Results and Discussion
Figure 1 and 2: For Bonsai, it looks as though there are more ‘Measurement-based’ black circles in Figure 2 compared to Figure 1, especially in the late growing season after Aug 15, but there are also some of the higher values missing earlier in the growing season (e.g. a measurement based value close to 1 around August 1). Why are some of those measurements omitted from Figure 1?
There doesn’t seem to be a lot of temporal variability in the measured T:ET values and most of the models don’t capture the temporal variability well. I am wondering, are any of these models actually better than just assuming a constant T:ET ratio? I think it would be good to add that in for comparison.
I would also like to see a bit more of a quantitative analysis on the performance of the models. At the moment, everything is based on reading off approximate performance from the graphs and is quite qualitative, e.g. lines 290-292: “Both CP and CWSC [...] produced a narrower spread of T:ET estimates than uWUE ...” I understand that the ‘ground truth’ data based on Micro-lysimeters and the Shuttleworth-Wallace model isn’t really a ground truth and fully comparable 1:1, but I still think some level of quantitative analysis would be beneficial. While we maybe wouldn’t expect the graphs in Fig 3 to fall on the 1:1 line, even just providing R2 values (within and across sites) for how well the models track temporal and spatial patterns would be interesting and will make the resulting discussion more robust. The authors may also want to explore other measures of goodness of fit, which might be more appropriate in this particular situation (e.g. Nash–Sutcliffe coefficient).
Line 296-298: I think it is a bit of a stretch to say these models still offer valuable insights. Just from looking at the graphs in Fig 3, it seems to me that assuming a constant T:ET ratio based on an approximate global average of 0.6 (e.g. Wei et al., 2017; Liu et al., 2022) would perform just as well across sites and in some cases also within sites (especially at Brustall). So this statement really needs to be backed up with some quantitative analysis.

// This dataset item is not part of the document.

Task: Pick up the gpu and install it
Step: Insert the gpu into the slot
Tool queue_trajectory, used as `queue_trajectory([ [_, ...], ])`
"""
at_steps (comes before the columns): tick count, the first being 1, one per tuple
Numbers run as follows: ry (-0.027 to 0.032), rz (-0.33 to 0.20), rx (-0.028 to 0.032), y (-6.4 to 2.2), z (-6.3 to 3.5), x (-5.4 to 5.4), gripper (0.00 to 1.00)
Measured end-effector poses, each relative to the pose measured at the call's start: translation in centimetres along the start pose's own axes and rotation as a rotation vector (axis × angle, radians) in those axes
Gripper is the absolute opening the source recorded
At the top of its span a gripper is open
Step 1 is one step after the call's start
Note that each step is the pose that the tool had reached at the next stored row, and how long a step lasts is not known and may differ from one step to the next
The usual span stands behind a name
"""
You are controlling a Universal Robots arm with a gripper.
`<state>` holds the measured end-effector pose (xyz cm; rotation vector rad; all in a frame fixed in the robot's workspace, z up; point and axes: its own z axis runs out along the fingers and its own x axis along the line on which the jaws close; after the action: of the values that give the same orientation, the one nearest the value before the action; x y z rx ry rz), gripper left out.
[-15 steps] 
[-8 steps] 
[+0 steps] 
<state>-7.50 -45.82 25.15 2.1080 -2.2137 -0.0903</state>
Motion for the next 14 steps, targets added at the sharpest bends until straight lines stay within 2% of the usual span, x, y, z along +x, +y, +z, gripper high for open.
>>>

Summary and closing thoughts
Line 305: Again, here it says that the models captured similar temporal patterns of T:ET. I’m not sure what this statement is really based on given that most sites don’t exhibit much temporal variation at all, and and at the one site that does (Brustall) only one out of 9 models manages to capture that temporal trend.
References:
Liu, Y., Zhang, Y., Shan, N., Zhang, Z., & Wei, Z., 2022. Global assessment of partitioning transpiration from evapotranspiration based on satellite solar-induced chlorophyll fluorescence data. Journal of Hydrology, 612. https://doi.org/10.1016/j.jhydrol.2022.128044
Pastorello, G., Trotta, C., Canfora, E. et al., 2020. The FLUXNET2015 dataset and the ONEFlux processing pipeline for eddy covariance data. Sci Data 7, 225. https://doi.org/10.1038/s41597-020-0534-3
Speranskaya, L., Campbell, D. I., Lafleur, P. M., and Humphreys, E. R., 2024. Peatland evaporation across hemispheres: contrasting controls and sensitivity to climate warming driven by plant functional types. Biogeosciences, 21, 1173–1190. https://doi.org/10.5194/bg-21-1173-2024
Stapleton, A., Eichelmann, E., Roantree, M., 2022. A framework for constructing machine learning models with feature set optimisation for evapotraspiration partitioning. Applied Computing and Geoscience, 100105. https://doi.org/10.1016/j.acags.2022.100105
Wei, Z., Yoshimura, K., Wang, L., Miralles, D. G., Jasechko, S., & Lee, X., 2017. Revisiting the contribution of transpiration to global terrestrial evapotranspiration. Geophysical Research Letters, 44(6), 2792–2801. https://doi.org/10.1002/2016GL072235
Citation: https://doi.org/10.5194/egusphere-2025-4252-RC2 -
AC2: 'Reply on RC2', Yi Wang, 26 Jan 2026
Wang et al., Technical note: How well do evapotranspiration partitioning approaches perform in moss-covered wetlands?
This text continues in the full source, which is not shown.